Moree considers how to close the gap

Tequila-Rose Dyball and Justina Brown dot painting.

Tequila-Rose Dyball and Justina Brown dot painting.

With a lowered life expectancy of 10 years among the Indigenous population, it was evident on national close the gap day on Thursday that there is still a long journey ahead. 

Inspector Martin Burke.

Inspector Martin Burke.

Students, community members and local services gathered in the Moree Secondary College multipurpose centre to explore the current local issues and how they are being combatted.

Jake Muggleton and Brodie Dawson of Moree Secondary College spoke on national education statistics, most of which had not reached the national targets set out in 2014. 

“While we are in reach of our goal, we need to work quite a bit harder to reach those targets,” Jack said.

Pius X project officer Ray Dennison believed part of the problem was the focus on more year 12 graduates rather than improving early education targets.

The school’s senior leader of community engagement Janine French spoke on their SistaSpeak and BroSpeak mentoring programs, which won the Aboriginal Social and Emotional Wellbeing Award last year.

Inspector Martin Burke gave an overview of police interactions with the Indigenous population.

Out of 154 interactions with young people from July 2016, two out of three were Aboriginal. Inspector Burke said wherever possible, police try to divert youth away from the criminal justice system to sports, education and leadership programs.

He said the statistics were shocking but hoped the community could see how things were changing, particularly through the IPROWD training program.

Ray praised IPROWD for employing Aboriginal people and improving their relations with police.

A roving microphone allowed local services to introduce themselves.

Anglicare’s Jamalla Williams was there to talk about her work with pregnant teenagers in Moree, Boggabilla, Toomelah and Mungindi.
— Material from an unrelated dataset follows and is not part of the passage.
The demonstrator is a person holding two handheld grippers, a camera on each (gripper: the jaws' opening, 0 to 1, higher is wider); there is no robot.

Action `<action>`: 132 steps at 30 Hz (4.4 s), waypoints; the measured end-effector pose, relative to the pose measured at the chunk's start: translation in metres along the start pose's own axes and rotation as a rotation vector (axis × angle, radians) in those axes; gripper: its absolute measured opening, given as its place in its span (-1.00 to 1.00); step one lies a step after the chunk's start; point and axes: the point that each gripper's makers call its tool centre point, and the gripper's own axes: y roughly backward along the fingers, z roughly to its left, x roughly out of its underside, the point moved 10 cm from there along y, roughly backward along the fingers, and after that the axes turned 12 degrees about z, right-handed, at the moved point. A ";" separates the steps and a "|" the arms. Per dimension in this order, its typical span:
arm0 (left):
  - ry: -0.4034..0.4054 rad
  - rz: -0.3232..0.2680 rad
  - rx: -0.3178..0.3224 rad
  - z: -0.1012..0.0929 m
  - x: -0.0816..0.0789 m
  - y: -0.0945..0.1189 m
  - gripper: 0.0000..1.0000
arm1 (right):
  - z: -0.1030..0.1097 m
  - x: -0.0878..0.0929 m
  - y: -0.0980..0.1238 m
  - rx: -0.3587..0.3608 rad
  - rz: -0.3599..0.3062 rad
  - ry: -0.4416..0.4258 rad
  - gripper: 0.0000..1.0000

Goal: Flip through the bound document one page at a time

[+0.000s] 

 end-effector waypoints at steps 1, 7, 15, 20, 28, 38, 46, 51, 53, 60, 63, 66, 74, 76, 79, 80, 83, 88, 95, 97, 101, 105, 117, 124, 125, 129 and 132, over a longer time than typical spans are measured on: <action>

She mentors the girls, helps them through their doctor appointments and teaches life skills. 

Pius X counsellor Annabelle Simpson took students through an exercise to help them identify stress and healthy coping mechanisms.

Drug and alcohol worker Stephanie Duke answered questions and busted myths, and challenged event-goers to walk in a straight line while wearing ‘beer goggles’ which mimicked the effects of intoxication.